▸ Goal of the exercise: Find all lines in the listing that include the word "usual", then copy them.

▸ Supplied records:
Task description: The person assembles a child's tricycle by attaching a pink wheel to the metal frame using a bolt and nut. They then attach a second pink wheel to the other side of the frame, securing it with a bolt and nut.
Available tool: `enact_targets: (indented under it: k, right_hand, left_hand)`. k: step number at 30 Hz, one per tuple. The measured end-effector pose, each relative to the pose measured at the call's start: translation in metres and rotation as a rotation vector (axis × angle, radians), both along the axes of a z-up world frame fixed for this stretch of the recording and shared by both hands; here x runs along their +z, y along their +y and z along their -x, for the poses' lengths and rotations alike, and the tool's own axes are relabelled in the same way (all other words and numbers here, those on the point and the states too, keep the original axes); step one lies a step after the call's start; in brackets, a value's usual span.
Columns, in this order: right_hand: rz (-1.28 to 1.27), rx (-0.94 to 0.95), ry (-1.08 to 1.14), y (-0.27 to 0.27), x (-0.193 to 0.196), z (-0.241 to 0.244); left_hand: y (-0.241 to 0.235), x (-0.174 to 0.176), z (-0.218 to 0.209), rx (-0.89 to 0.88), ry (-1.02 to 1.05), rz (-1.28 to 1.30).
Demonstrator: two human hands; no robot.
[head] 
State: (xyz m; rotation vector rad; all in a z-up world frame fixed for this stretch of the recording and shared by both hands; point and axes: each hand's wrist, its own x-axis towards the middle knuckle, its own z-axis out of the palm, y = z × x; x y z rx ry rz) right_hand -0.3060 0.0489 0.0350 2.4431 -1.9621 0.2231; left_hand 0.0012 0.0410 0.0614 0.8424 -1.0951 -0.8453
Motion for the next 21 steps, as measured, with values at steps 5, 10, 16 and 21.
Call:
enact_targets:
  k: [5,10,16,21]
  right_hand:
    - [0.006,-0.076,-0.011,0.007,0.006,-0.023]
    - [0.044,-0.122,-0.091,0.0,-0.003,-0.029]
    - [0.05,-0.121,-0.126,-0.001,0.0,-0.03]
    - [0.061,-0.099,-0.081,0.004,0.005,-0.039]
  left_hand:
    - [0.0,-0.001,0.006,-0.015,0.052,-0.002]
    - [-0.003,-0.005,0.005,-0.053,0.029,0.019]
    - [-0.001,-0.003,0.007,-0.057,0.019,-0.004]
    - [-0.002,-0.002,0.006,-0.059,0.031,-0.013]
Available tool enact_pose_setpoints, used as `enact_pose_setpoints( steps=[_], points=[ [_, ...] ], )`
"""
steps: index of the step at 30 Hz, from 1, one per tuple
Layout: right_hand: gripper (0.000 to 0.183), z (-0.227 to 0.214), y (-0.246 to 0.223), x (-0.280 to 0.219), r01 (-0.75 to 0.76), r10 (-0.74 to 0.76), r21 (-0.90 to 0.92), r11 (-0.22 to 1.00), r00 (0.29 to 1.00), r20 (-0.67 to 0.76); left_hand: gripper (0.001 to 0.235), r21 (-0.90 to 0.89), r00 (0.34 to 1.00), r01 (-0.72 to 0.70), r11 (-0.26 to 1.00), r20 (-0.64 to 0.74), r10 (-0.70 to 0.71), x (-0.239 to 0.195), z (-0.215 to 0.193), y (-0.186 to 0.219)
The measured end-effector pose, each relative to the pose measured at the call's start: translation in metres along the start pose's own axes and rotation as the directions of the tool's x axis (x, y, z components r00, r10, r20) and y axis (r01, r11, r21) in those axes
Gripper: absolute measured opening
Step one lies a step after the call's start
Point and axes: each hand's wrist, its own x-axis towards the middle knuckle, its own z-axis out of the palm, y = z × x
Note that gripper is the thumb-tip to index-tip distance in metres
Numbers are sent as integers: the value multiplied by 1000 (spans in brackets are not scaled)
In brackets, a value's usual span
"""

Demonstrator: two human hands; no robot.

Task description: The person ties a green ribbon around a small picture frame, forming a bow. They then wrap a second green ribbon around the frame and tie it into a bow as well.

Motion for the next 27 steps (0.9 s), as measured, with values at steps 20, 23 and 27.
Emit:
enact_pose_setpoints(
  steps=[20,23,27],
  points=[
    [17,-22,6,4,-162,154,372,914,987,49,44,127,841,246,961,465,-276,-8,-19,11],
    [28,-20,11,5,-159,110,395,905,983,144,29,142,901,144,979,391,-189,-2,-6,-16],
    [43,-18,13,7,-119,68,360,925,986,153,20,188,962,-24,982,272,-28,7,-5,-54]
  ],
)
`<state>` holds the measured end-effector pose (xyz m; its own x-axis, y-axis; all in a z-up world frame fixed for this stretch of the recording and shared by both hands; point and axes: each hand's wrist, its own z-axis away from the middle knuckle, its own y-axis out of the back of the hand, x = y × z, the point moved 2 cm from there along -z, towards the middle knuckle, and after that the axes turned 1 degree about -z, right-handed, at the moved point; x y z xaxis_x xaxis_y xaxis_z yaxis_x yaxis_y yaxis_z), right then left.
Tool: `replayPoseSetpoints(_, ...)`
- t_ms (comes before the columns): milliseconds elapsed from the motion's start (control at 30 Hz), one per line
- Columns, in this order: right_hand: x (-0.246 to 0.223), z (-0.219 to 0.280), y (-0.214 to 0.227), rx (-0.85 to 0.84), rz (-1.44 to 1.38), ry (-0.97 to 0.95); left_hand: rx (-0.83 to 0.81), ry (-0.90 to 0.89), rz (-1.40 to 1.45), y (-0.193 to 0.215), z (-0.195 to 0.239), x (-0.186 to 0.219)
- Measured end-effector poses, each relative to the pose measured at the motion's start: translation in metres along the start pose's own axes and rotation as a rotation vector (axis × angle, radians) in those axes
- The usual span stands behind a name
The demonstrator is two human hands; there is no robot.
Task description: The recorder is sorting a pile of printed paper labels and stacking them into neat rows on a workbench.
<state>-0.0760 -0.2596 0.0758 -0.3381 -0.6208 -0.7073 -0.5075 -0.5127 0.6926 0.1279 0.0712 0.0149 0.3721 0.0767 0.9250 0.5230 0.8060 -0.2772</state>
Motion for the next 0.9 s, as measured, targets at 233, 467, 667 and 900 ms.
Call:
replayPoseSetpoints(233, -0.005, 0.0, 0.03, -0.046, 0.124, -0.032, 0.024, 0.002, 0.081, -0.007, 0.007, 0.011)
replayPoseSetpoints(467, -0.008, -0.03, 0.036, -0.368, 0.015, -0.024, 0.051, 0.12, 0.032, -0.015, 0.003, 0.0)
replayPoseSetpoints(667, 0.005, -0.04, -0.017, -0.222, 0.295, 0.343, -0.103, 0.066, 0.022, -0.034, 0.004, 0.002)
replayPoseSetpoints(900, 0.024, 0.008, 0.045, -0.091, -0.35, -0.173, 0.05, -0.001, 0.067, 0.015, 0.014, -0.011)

▸ Solution to this exercise:
Available tool: `enact_targets: (indented under it: k, right_hand, left_hand)`. k: step number at 30 Hz, one per tuple. The measured end-effector pose, each relative to the pose measured at the call's start: translation in metres and rotation as a rotation vector (axis × angle, radians), both along the axes of a z-up world frame fixed for this stretch of the recording and shared by both hands; here x runs along their +z, y along their +y and z along their -x, for the poses' lengths and rotations alike, and the tool's own axes are relabelled in the same way (all other words and numbers here, those on the point and the states too, keep the original axes); step one lies a step after the call's start; in brackets, a value's usual span.
In brackets, a value's usual span
- The usual span stands behind a name

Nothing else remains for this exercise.